Funcionários de Médicos Sem Fronteiras (MSF) afirmam ter testemunhado o assassinato extrajudicial de quatro civis por soldados etíopes em Tigray no início desta semana.

Uma equipe de MSF e dois micro-ônibus públicos foram parados por soldados após uma aparente emboscada em um comboio do exército em uma estrada principal na terça-feira.

Os passageiros tiveram que sair dos ônibus; os quatro homens foram separados das mulheres e baleados, diz MSF.

As autoridades dizem que as alegações da instituição de caridade de assistência médica serão investigadas.

“Nenhuma pessoa, incluindo soldados em serviço, está acima da lei”, disse a embaixada da Etiópia em Londres à BBC.
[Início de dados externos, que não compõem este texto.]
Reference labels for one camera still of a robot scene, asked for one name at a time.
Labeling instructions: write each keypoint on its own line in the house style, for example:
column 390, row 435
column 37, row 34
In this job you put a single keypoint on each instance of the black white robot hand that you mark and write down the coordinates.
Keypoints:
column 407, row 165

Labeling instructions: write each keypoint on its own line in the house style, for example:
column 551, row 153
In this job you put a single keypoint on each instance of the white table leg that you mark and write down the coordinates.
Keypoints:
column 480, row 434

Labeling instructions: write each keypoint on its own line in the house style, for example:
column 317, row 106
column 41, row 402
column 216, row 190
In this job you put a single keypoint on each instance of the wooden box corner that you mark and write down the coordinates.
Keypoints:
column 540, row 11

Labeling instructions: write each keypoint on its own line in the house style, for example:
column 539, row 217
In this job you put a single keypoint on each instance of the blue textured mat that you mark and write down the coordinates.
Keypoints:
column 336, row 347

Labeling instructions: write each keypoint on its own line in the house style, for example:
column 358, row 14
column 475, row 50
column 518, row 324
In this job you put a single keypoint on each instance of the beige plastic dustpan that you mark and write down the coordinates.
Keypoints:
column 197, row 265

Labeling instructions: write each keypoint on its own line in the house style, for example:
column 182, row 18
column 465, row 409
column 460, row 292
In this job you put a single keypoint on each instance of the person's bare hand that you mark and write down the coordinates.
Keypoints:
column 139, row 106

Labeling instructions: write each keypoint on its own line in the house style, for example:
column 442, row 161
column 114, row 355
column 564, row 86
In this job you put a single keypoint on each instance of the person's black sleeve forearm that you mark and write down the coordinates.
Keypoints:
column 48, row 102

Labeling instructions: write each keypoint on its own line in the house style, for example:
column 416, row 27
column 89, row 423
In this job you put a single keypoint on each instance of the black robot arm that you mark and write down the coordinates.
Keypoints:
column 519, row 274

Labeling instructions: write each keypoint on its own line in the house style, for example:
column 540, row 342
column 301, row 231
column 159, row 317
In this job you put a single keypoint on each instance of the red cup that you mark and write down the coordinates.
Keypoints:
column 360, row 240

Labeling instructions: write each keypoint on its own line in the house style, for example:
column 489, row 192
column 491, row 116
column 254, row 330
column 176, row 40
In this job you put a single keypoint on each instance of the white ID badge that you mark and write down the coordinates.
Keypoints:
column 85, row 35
O conflito no norte da Etiópia eclodiu em Novembro, quando o governo lançou uma ofensiva para tirar o partido governante da região do poder depois que seus combatentes capturaram bases militares federais em Tigray.

A Frente de Libertação do Povo Tigray (TPLF) teve uma desavença maciça com o primeiro-ministro Abiy Ahmed sobre o futuro do sistema federal de base étnica da Etiópia e seu papel no governo.

Abiy declarou que o conflito terminou no final de Novembro, mas os combates continuam em partes da região, com relatos de que milhares de pessoas foram mortas e centenas de milhares forçadas a deixar suas casas.

“Estamos horrorizados com a violência contínua em Tigray”, disse MSF em um comunicado sobre os assassinatos que sua equipe havia testemunhado.

“Este acontecimento horrível ressalta ainda mais a necessidade de proteção dos civis durante o conflito em curso e de os grupos armados respeitarem a prestação de assistência humanitária, incluindo assistência médica”.

O que a equipe de MSF viu?
As mortes ocorreram na estrada entre a capital regional, Mekelle, e a cidade de Adigrat, diz MSF.

Seus três membros da equipe viajavam em um veículo claramente identificado de MSF quando encontraram veículos militares em chamas.